You can see this clearly from Liu’s confident and mature skating in her first two events as a senior international competitor, the Cranberry Cup International in August and the Lombardia Trophy in September. She won both events with huge margins and, more importantly, her quality of performance showed striking maturity.
It was proof that at the age of 16, Liu suddenly went beyond the image of the jumping prodigy who once captured her skating.
“This transformation was the goal for this season,” said Massimo Scali, who leads Liu’s three-person coaching team, which now includes Jeremy Abbott and Lorenzo Magri. Liu trained at the Magri Skating School in Egna for most of June and between the Lombardia Trophy and the Nebelhorn Trophy which starts Thursday in Oberstdorf, Germany.

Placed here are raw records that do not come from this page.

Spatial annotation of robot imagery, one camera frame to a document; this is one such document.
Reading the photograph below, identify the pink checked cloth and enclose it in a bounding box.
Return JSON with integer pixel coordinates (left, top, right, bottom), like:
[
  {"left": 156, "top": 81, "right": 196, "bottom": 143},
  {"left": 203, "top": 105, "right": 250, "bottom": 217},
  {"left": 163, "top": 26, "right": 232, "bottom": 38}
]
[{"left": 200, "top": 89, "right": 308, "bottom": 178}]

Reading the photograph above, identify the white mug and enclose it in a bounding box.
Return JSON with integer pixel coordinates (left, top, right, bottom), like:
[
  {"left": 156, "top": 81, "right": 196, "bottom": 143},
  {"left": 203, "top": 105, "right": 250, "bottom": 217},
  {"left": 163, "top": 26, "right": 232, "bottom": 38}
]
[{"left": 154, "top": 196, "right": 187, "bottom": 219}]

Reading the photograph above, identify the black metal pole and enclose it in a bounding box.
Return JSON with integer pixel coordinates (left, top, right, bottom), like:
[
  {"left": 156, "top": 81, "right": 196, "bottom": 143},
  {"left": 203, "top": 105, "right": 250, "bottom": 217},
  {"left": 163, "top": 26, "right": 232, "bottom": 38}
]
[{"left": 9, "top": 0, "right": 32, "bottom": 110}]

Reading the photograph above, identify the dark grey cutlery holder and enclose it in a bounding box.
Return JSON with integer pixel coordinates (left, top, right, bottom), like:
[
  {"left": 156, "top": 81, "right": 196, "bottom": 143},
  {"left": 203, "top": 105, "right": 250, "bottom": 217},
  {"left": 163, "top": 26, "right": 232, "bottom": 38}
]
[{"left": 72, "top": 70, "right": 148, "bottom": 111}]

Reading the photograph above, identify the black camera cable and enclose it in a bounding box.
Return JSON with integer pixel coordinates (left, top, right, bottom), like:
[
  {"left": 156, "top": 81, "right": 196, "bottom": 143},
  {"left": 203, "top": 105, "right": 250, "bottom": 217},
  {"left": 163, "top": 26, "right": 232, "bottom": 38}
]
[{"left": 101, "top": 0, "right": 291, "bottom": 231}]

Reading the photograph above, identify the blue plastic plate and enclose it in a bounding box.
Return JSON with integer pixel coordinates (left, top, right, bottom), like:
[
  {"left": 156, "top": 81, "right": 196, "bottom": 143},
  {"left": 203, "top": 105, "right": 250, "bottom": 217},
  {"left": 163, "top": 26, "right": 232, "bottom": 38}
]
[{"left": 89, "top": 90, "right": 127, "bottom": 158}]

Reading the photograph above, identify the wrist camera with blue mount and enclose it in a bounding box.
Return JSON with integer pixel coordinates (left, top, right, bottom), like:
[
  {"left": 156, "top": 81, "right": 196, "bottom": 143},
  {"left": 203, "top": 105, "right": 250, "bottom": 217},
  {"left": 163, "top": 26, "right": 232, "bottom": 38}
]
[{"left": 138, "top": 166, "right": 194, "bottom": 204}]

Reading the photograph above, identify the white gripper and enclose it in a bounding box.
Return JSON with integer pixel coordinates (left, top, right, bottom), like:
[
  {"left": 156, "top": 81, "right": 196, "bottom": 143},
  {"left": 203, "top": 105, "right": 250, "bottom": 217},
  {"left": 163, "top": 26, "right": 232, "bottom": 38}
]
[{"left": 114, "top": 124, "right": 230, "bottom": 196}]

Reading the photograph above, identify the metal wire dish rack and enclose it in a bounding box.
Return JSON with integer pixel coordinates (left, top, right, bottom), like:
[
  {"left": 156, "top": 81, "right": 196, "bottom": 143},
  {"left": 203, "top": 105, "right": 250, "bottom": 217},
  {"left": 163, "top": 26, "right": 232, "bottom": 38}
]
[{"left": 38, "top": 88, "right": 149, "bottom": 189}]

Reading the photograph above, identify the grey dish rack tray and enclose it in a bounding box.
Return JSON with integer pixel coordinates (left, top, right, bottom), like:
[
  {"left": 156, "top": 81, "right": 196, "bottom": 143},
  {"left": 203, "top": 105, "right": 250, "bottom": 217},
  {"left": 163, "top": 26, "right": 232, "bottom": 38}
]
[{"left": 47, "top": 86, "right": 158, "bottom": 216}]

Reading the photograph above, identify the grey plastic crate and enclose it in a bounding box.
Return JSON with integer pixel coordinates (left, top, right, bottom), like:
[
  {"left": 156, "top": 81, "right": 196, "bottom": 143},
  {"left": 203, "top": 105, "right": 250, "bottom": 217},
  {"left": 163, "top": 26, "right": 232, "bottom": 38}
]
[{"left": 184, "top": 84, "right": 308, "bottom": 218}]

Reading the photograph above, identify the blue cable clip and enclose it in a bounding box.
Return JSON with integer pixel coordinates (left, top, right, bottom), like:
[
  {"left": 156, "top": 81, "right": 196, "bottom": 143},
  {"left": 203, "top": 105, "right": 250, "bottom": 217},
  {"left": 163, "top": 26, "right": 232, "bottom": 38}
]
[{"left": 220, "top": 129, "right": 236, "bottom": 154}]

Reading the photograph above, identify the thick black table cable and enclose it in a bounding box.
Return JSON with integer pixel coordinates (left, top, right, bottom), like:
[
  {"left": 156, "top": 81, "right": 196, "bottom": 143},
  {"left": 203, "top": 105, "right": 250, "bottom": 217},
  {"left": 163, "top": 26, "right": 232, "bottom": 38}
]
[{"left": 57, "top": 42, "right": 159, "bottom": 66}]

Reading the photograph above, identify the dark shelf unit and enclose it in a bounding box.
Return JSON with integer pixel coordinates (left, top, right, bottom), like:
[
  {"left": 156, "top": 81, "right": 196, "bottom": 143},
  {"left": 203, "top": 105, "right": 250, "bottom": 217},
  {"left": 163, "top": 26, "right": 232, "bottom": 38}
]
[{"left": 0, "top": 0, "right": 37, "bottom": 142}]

âShe needed to be presented as something that didn’t just jump,â Scali continued. âOne thing that impresses me, and one that I keep reminding him of, is reaching this level of change and maturity normally takes years, maybe a full Olympic cycle. Now there are times already when you see her on the ice, and Jeremy and me and Lorenzo look at each other and say, âWow, look what has become of her. “
It is faster, more powerful, better at expressing movement and emotions which correspond to the choreography created by Scali to two imposing pieces of classical music, the gypsy dance of Minkus‘ballet, “Don Quixote”, for the short program and the excerpts from Tchaikovskythe violin concerto of (skillfully assembled by Hugo chouinard) for free skating. Such music, especially Tchaikovsky, would have overwhelmed the artistically insensitive Liu who won US titles in 2019 and 2020.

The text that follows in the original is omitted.